Christ my stomach can't take the acid on an empty stomach. I have to have a good deal of milk and carbs (latte, oatmeal, cereal) to do it.
 
I don't understand, though...literally I use caffeine pills because it keeps me to a far lower caffeine intake than anyone I know who drinks coffee. Coffee to me means nigh-inevitable tolerance and ever-increasing baseline doses.

Pills vs coffee makes no difference for tolerance. Can you see why?

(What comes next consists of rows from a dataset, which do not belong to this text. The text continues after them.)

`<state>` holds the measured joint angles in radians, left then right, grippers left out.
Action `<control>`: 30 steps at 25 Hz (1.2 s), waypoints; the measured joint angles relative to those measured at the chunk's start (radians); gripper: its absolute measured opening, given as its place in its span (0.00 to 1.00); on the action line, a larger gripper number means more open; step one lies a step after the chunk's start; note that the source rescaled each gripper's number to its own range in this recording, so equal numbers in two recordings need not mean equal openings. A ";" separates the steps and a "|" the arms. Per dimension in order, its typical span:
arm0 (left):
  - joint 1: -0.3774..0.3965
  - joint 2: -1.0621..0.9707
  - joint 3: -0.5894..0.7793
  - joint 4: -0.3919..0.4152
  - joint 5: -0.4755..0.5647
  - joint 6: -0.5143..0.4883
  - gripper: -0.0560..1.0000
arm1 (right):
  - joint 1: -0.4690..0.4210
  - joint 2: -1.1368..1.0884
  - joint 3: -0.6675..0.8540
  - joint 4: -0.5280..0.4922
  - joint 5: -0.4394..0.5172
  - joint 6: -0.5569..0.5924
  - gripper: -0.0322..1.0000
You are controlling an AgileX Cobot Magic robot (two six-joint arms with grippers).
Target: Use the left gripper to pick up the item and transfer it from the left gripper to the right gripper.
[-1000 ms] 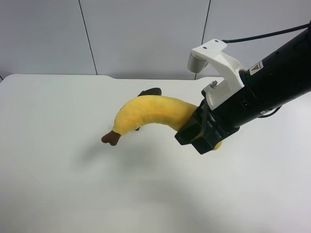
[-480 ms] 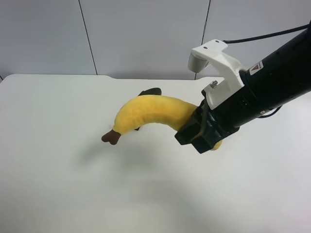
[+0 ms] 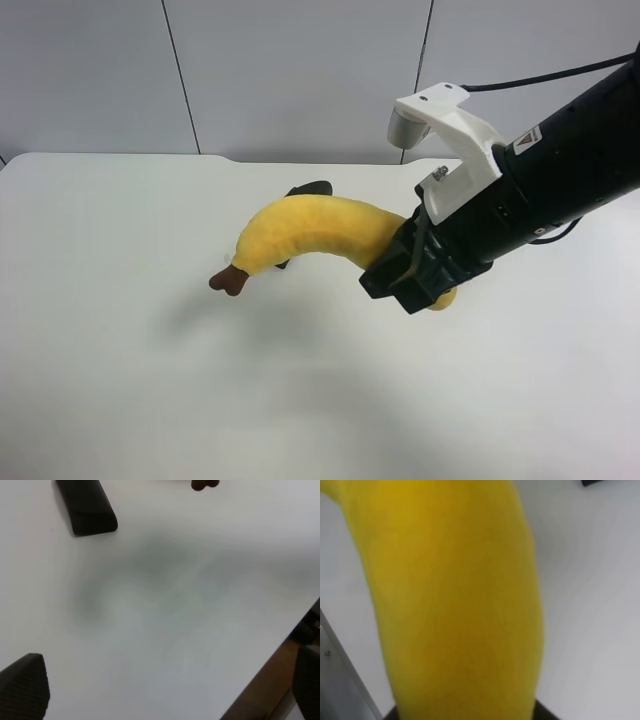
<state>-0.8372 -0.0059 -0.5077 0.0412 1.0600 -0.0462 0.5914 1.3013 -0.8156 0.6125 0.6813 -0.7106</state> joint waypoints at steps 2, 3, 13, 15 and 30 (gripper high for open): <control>0.042 0.000 0.000 0.000 -0.001 0.000 1.00 | 0.000 0.000 0.000 0.000 0.000 0.022 0.03; 0.075 0.000 0.000 0.000 -0.001 0.000 1.00 | 0.000 0.000 0.000 -0.001 0.000 0.041 0.03; 0.555 0.000 0.000 -0.001 -0.001 0.000 1.00 | -0.022 0.000 0.000 -0.217 0.076 0.284 0.03; 0.639 0.000 0.000 -0.001 -0.001 0.000 1.00 | -0.065 0.000 0.000 -0.251 0.113 0.302 0.03; 0.917 0.000 0.000 -0.001 -0.001 0.000 1.00 | -0.272 0.116 0.000 -0.282 0.083 0.215 0.03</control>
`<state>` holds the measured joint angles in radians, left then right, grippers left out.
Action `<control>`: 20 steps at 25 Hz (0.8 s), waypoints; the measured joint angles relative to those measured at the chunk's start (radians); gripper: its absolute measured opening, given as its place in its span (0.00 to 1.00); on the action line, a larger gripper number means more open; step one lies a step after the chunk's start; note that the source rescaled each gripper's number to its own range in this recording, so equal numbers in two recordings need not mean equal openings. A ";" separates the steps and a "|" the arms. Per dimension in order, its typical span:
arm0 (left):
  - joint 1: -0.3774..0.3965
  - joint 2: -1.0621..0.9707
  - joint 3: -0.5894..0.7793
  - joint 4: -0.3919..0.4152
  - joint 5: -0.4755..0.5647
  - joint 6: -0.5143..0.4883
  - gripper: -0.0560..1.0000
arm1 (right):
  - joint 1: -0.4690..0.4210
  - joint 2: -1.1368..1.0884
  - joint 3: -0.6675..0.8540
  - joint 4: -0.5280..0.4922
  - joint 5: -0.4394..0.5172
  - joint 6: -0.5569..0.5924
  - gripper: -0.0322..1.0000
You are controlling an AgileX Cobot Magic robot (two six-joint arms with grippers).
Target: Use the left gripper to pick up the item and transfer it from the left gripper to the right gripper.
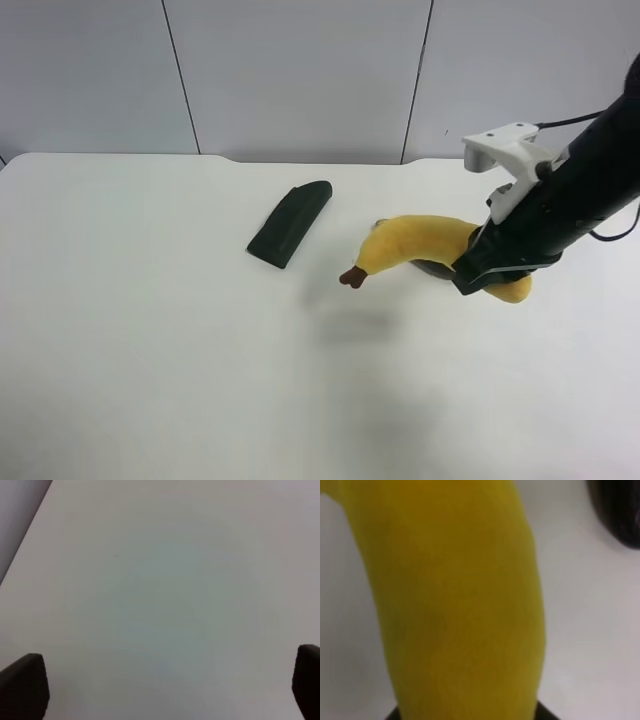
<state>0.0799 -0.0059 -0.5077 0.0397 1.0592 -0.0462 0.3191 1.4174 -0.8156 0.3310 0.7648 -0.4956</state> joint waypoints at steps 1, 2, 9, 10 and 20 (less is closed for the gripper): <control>0.000 0.000 0.000 0.000 0.000 0.000 1.00 | 0.000 0.028 0.000 0.000 -0.017 0.000 0.03; 0.000 0.000 0.000 0.000 0.000 0.000 1.00 | 0.000 0.068 0.000 0.000 -0.039 0.000 0.03; 0.000 0.000 0.000 0.000 0.000 0.000 1.00 | 0.000 0.252 0.000 -0.009 -0.181 -0.003 0.03; 0.000 0.000 0.000 0.000 0.000 0.000 1.00 | 0.000 0.268 0.000 -0.012 -0.198 -0.004 0.03; 0.000 0.000 0.000 -0.001 0.000 0.000 1.00 | 0.000 0.317 0.000 -0.036 -0.239 -0.003 0.84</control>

I'm not entirely sure why the cardiologists would have said no to caffeine pills. If I have to guess, it might have to do with speed of administration, peak plasma concentration and the area under the curve, or just that frankly, cups of liquid ARE actually more rate-limiting than pills. This effect is similar when you look at beer drinkers vs those who drink spirits only. I also wonder what if any role the various flavenoids and whatnot in coffee/tea do to the absorption or metabolism of caffeine as well.

When I advise patients, I tell them the amount of caffeine in 1-2 cups of regular coffee, would be the ideal. I don't think I'm very helpful in translating that to various teas, espressos, pills, 5 hour shots, etc.

I'll bust out Google for some patients, but plenty of them, hey, here's something you can pull out Google for if you want to play Dr. Google.

If you press me, I would say I think 2 shots of espresso are like 2 cups of coffee. I think 3 cups of black tea is probably similar. If you really want to split hairs on mg, than I think you need to bust out a conversion calc or maybe rethink your usage.